BY CHRIS FUSCO AND DAVE McKINNEY
As a federal probe into Gov. Blagojevich's administration heated up in late 2004, there were discussions between GOP powerbroker Robert Kjellander and Bush White House insider Karl Rove to oust corruption-busting U.S. Attorney Patrick Fitzgerald from his job, according to a man whom prosecutors want to testify at Rezko’s trial.
Those alleged efforts were disclosed in federal court this morning, as prosecutors sought to have them introduced into the corruption trial of Rezko, who is accused of seeking kickbacks and campaign contributions to Blagojevich from companies seeking state business.
Judge Amy J. St. Eve is considering the prosecution’s request to allow Ali D. Ata to testify about talks he had with Rezko that included discussion of Fitzgerald’s future. Ata — former director of the Illinois Finance authority under Blagojevich — on Tuesday pleaded guilty to federal charges in a separate case involving Rezko.

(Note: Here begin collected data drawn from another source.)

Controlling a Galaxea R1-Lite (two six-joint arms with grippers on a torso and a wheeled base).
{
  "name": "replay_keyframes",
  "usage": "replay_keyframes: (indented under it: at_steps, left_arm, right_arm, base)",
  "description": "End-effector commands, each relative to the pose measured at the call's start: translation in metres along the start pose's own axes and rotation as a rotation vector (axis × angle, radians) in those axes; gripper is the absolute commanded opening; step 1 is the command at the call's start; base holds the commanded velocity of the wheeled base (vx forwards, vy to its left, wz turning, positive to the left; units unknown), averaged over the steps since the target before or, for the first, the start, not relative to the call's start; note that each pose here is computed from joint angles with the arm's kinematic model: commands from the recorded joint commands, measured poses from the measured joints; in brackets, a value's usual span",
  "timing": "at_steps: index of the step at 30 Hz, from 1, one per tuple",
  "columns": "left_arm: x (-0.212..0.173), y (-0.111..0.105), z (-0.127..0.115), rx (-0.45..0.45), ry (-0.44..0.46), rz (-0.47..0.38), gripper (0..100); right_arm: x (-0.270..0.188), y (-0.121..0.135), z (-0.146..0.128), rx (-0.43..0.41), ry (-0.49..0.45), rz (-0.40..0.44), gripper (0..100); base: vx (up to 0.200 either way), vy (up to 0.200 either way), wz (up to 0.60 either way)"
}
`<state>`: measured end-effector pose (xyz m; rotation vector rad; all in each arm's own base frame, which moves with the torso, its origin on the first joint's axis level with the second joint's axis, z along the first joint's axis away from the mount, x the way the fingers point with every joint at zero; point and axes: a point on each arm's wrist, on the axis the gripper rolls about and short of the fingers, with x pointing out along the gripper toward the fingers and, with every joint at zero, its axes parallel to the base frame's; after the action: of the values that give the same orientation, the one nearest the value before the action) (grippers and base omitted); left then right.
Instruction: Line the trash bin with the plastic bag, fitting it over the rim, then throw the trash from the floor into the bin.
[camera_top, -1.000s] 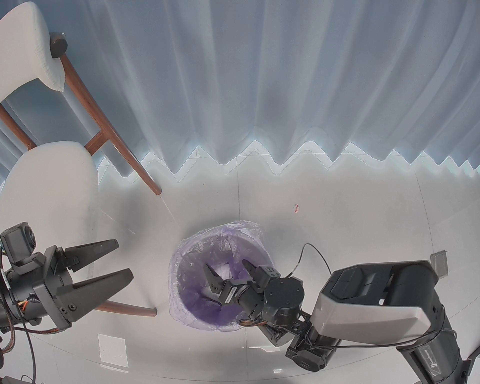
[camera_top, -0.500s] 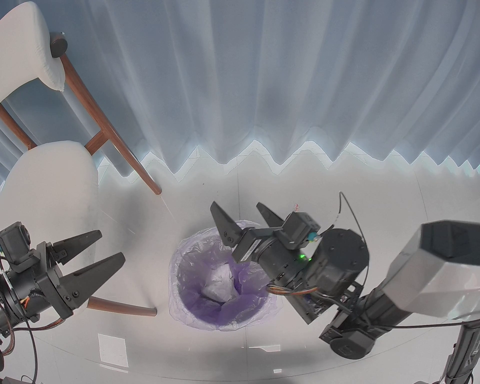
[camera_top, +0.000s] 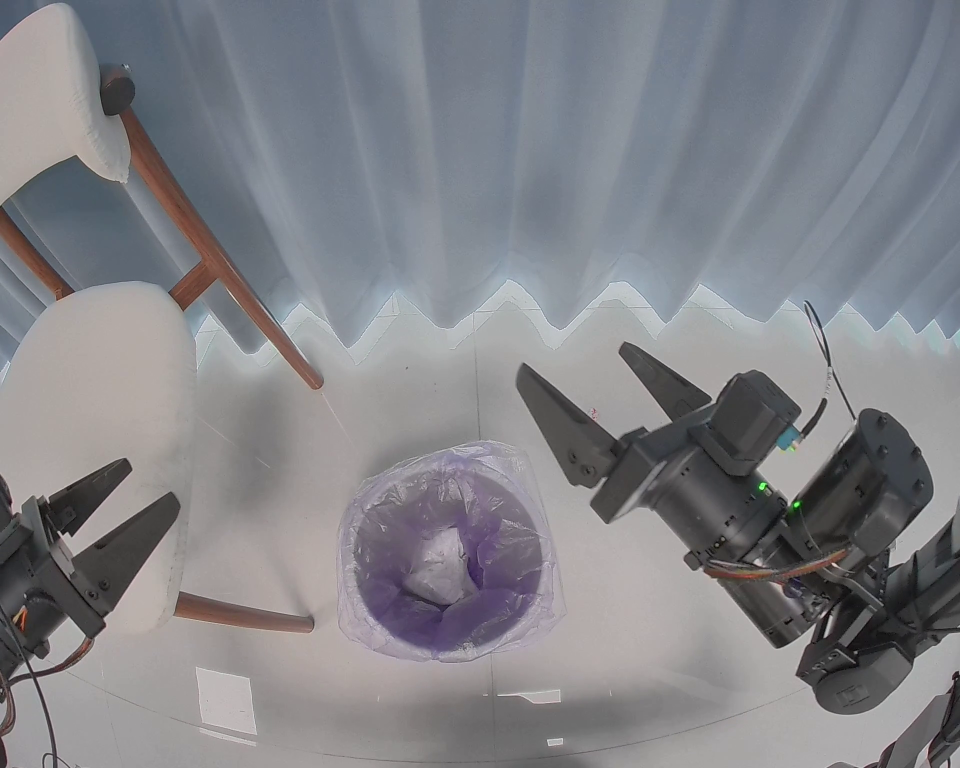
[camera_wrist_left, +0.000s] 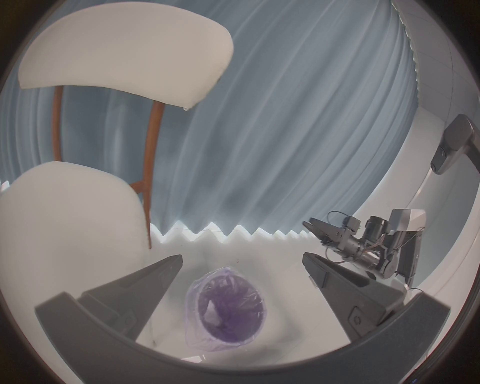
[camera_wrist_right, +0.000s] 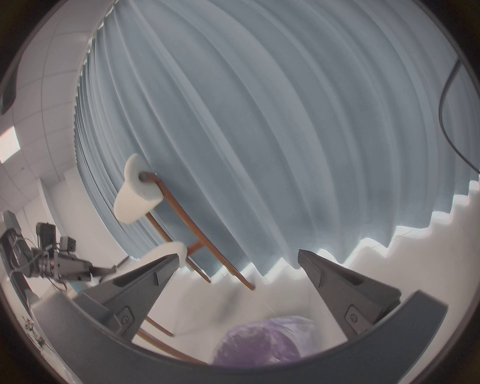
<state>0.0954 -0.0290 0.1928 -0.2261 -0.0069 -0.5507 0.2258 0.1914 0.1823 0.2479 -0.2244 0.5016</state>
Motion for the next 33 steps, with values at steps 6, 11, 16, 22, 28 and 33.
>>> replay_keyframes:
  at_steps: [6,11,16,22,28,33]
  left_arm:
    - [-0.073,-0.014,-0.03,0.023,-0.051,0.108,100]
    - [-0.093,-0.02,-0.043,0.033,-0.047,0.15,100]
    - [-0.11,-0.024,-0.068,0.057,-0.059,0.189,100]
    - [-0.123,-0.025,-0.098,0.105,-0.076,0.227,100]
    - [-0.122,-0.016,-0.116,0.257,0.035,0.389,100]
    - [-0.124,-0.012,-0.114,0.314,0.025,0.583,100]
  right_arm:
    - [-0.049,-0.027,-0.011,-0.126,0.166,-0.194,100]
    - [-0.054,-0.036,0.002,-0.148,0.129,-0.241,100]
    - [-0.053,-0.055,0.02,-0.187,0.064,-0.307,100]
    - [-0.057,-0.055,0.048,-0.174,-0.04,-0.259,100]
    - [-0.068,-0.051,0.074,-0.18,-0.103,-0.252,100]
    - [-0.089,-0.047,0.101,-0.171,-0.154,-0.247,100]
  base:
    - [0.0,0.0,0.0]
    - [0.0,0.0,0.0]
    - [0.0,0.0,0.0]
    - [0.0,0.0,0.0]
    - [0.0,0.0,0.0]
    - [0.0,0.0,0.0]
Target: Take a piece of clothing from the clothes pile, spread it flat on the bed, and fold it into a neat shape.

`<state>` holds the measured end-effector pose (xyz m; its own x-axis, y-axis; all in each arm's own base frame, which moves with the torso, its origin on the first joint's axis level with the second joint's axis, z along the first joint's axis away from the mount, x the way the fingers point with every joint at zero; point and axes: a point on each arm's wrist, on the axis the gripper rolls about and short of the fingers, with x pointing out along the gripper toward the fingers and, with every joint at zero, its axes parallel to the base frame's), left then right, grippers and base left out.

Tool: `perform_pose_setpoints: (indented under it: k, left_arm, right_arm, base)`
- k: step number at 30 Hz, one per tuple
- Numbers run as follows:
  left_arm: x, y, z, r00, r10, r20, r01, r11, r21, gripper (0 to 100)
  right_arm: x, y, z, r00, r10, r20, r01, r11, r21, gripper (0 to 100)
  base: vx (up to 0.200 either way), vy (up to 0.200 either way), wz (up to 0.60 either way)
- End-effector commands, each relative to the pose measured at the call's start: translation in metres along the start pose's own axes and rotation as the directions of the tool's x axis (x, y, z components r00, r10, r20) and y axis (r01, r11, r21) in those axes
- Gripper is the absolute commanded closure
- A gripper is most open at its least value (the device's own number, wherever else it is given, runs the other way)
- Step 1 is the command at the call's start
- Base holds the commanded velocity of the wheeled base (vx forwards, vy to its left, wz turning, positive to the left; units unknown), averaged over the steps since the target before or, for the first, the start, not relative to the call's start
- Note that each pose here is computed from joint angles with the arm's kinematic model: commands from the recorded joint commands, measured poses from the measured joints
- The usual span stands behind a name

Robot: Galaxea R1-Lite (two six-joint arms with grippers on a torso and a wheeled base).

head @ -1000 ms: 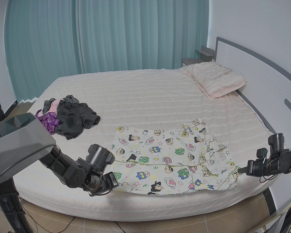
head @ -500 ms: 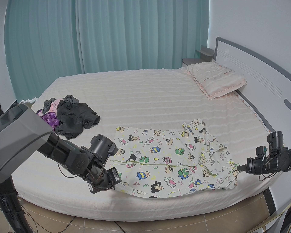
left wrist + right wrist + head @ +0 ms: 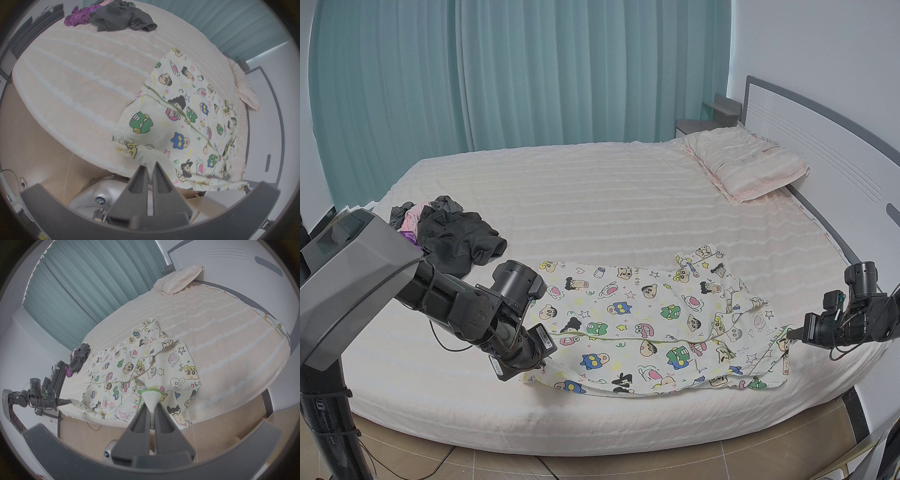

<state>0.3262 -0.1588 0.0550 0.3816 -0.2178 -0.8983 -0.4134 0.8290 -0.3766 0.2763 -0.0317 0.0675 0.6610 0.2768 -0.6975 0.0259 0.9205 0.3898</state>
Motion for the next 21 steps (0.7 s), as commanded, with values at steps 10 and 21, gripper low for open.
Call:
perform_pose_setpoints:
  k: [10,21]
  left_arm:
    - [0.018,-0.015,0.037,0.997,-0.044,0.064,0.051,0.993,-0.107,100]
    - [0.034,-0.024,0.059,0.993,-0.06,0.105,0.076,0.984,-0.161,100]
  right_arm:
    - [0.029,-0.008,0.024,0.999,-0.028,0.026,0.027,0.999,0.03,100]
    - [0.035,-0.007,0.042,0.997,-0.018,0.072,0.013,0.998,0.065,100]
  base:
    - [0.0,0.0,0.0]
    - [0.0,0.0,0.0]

“With respect to Mr. Ata, what I anticipate Mr. Ata would testify to would be that he did actually have direct conversations with Mr. Rezko about the fact that ... Mr. Kjellander was working with Karl Rove to have Mr. Fitzgerald removed,” Assistant U.S. Attorney Carrie E. Hamilton told St. Eve.
“Mr. Rezko’s explanation, according to Mr. Ata, is that Mr. Kjellander is working with Mr. Rove to have Mr. Fitzgerald removed so that someone else can come in to the U.S. Attorney's Office, and invididuals who have been cooperating in this investigation will be dealt with differently.
“This isn’t verbatim Mr. Ata’s statements. This is my summary based upon ... my understanding.”
Rove’s lawyer, Robert Luskin, acknowledged his client’s long friendship with Kjellander but denied any role in the alleged scheme to dislodge Fitzgerald as Chicago’s top federal prosecutor.
“I can tell you Karl has known Kjellander for many years, does not recall ever being approached by him or anybody else about the removal of Pat Fitzgerald. And certainly, Karl did not talk to anyone at the White House or anywhere else to try and bring that about,” Luskin said.
Luskin said Rove doesn’t ever recall meeting Rezko nor Ata and has not been contacted by investigators handling Rezko’s case.
The Sun-Times is attempting to reach Kjellander and the White House.
Rezko — a former top fund-raiser for Blagojevich, a Democrat, and Democratic U.S. Sen. Barack Obama — also has been a big supporter of Bush, helping host a major fund-raiser for the GOP president in 2004.
Sources have placed Kjellander at a party at Rezko’s Wilmette house shortly after Blagojevich won election in 2002, and Kjellander received a controversial $809,000 fee through a $10 billion state pension bond deal Blagojevich pushed through the General Assembly in 2003.
St. Eve did not decide this morning whether Ata will be allowed to tell Rezko’s jury about what Rezko told him about Kjellander and Rove.